*Exercise details:* The lines you return should be those containing the string "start", taken from the data below.

************

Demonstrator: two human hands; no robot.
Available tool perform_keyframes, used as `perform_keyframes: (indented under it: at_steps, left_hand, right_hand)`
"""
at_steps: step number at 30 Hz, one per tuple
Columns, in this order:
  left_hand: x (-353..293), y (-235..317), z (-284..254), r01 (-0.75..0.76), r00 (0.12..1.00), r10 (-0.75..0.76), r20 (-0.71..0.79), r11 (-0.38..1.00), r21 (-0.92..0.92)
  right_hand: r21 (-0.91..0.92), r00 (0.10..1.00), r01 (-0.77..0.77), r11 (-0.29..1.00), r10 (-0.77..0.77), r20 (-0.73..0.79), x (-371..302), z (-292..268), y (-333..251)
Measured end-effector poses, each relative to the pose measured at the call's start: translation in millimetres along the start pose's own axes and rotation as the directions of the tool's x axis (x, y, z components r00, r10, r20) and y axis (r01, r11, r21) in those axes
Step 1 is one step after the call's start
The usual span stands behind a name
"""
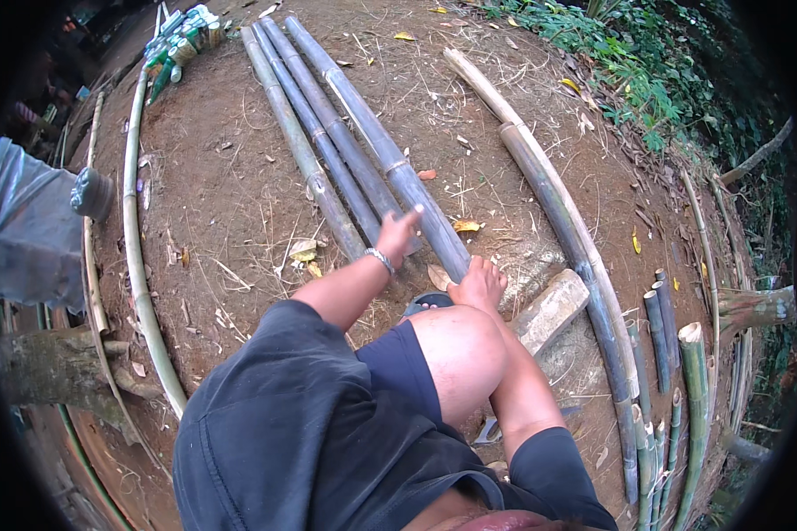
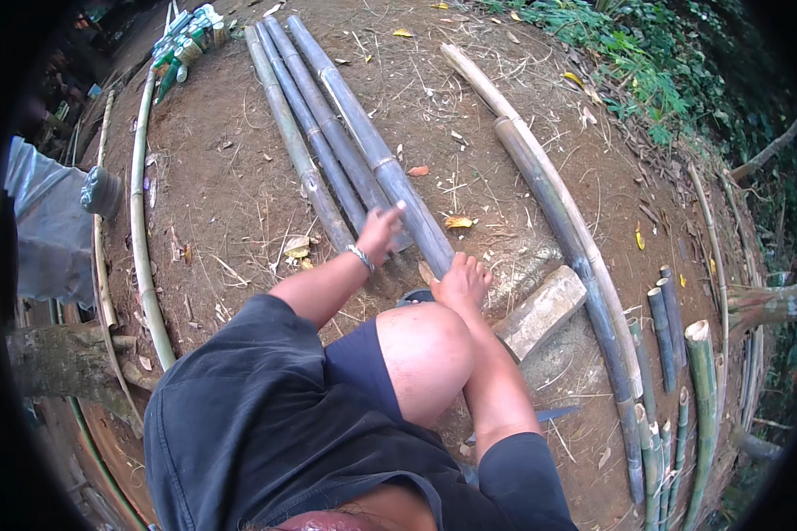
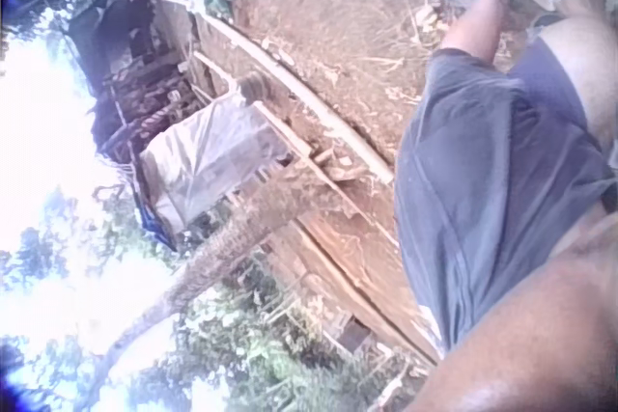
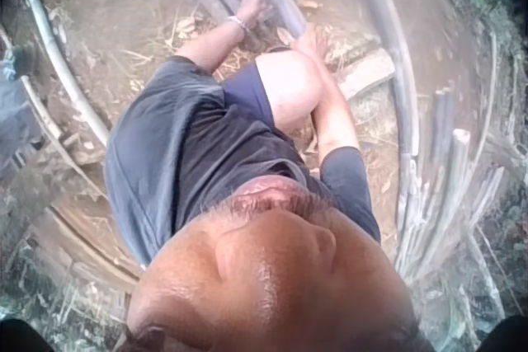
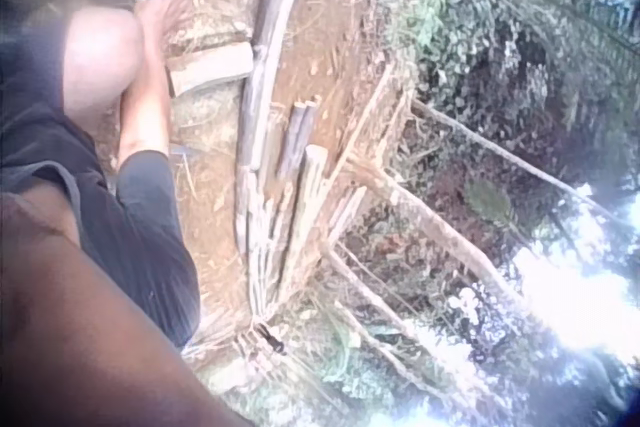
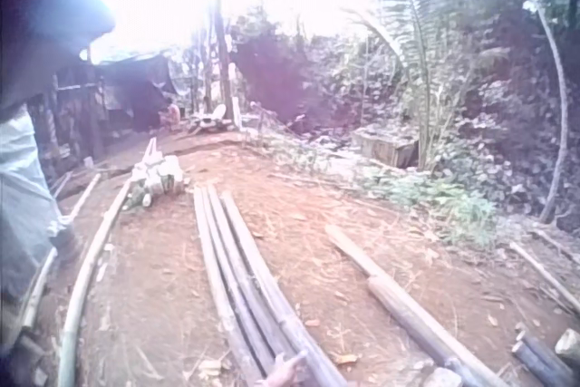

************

*Written response:*
Measured end-effector poses, each relative to the pose measured at the call's start: translation in millimetres along the start pose's own axes and rotation as the directions of the tool's x axis (x, y, z components r00, r10, r20) and y axis (r01, r11, r21) in those axes
Step 1 is one step after the call's start

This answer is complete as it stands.